* _PROVIDED DATA_:
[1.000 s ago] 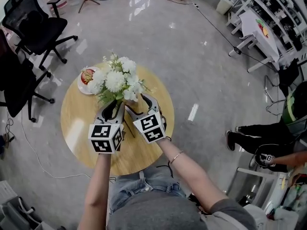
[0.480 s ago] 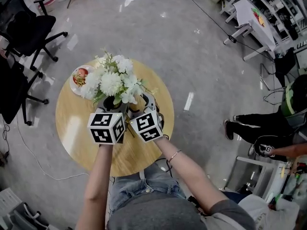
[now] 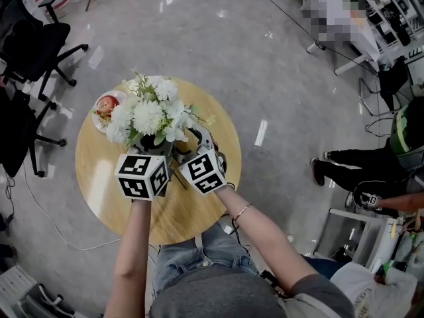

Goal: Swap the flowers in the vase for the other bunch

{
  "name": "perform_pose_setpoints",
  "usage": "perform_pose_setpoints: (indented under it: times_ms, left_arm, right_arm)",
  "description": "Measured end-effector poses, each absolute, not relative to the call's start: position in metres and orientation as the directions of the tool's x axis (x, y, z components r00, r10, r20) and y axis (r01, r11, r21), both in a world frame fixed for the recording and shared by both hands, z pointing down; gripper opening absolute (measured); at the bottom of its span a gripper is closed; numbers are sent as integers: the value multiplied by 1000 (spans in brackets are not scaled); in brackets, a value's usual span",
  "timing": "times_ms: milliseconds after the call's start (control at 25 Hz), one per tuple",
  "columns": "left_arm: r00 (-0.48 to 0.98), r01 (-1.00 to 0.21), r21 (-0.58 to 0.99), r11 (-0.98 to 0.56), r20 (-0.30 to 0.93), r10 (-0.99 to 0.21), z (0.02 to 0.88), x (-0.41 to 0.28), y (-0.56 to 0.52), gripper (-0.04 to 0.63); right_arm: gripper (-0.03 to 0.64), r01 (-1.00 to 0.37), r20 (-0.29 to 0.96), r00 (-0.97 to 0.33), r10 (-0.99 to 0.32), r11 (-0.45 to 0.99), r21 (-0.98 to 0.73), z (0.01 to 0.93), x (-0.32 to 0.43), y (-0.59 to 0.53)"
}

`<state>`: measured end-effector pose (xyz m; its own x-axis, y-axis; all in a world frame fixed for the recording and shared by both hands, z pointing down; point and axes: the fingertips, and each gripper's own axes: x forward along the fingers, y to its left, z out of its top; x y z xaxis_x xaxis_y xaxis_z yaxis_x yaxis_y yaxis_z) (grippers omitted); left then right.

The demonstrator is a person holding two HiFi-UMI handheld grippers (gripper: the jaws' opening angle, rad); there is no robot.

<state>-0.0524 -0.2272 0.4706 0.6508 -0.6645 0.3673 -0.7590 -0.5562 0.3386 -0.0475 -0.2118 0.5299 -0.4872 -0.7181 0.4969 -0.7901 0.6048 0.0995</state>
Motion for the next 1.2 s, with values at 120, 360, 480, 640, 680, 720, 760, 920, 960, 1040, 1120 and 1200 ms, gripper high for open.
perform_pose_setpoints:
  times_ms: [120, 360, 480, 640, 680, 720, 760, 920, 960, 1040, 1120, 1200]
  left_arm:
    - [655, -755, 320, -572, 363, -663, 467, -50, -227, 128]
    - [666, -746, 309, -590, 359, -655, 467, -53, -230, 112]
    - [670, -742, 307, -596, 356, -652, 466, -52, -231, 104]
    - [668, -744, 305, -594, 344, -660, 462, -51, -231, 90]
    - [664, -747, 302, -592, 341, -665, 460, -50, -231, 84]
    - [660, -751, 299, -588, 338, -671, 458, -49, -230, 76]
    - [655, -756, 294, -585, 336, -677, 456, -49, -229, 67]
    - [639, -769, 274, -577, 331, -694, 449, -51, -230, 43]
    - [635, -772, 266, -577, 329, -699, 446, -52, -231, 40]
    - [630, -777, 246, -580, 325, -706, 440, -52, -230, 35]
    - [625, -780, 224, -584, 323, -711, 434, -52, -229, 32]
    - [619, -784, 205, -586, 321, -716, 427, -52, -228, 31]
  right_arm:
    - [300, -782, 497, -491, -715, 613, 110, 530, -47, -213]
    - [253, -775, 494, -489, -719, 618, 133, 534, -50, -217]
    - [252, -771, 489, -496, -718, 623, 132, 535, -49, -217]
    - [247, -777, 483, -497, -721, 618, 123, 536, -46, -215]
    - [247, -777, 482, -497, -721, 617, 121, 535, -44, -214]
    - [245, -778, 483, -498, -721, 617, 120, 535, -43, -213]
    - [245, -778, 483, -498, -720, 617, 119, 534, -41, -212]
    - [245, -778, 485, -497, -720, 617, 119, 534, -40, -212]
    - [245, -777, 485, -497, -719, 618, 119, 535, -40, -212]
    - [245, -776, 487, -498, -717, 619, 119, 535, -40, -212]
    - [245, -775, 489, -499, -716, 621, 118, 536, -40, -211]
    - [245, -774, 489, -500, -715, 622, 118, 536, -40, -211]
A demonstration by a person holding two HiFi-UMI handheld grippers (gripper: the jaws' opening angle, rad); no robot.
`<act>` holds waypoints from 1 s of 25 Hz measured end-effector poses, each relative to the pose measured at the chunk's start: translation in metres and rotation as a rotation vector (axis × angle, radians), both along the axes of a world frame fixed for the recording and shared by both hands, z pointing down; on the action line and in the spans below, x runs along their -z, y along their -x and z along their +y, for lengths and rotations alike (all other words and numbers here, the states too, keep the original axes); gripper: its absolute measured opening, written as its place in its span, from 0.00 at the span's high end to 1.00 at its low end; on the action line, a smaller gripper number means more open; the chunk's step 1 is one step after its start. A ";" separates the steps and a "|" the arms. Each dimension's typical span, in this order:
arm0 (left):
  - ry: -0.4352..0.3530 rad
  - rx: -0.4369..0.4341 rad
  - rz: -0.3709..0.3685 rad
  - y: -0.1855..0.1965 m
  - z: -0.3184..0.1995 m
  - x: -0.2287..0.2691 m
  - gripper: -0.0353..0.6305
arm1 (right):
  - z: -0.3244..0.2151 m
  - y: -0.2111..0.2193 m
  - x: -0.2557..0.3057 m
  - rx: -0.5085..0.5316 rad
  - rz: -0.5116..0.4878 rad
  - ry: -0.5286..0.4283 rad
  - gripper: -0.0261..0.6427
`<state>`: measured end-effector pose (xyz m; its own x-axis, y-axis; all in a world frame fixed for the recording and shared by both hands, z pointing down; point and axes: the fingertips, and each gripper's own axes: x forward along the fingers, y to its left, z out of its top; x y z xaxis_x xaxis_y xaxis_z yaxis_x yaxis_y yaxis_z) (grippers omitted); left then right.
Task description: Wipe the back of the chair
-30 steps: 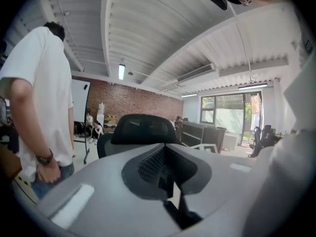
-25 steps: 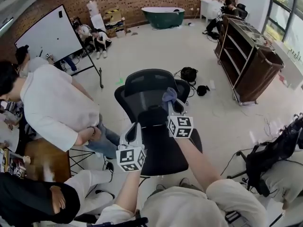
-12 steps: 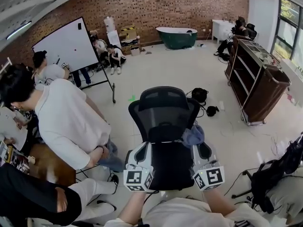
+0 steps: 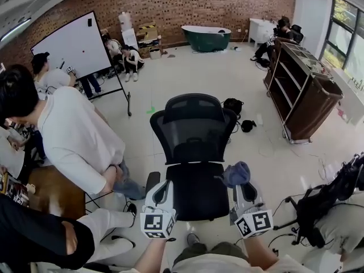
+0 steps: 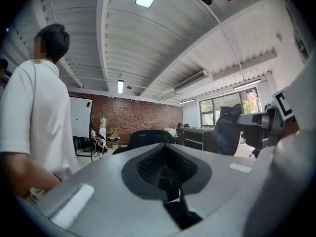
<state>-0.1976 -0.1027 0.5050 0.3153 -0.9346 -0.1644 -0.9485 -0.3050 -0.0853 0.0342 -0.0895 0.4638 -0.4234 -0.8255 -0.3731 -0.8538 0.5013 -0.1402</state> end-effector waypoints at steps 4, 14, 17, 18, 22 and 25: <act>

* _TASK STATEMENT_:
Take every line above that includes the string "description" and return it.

* _EXERCISE SOLUTION_:
  "description": "Measured end-effector poses, each absolute, not relative to the call's start: position in metres and orientation as the directions of the tool's x axis (x, y, z components r00, r10, r20) and y axis (r01, r11, r21), both in a world frame fixed for the recording and shared by both hands, z pointing down; gripper opening absolute (measured); at the bottom of its span a gripper is closed; numbers are sent as integers: the value multiplied by 1000 (spans in brackets are not scaled); in brackets, a value's usual span",
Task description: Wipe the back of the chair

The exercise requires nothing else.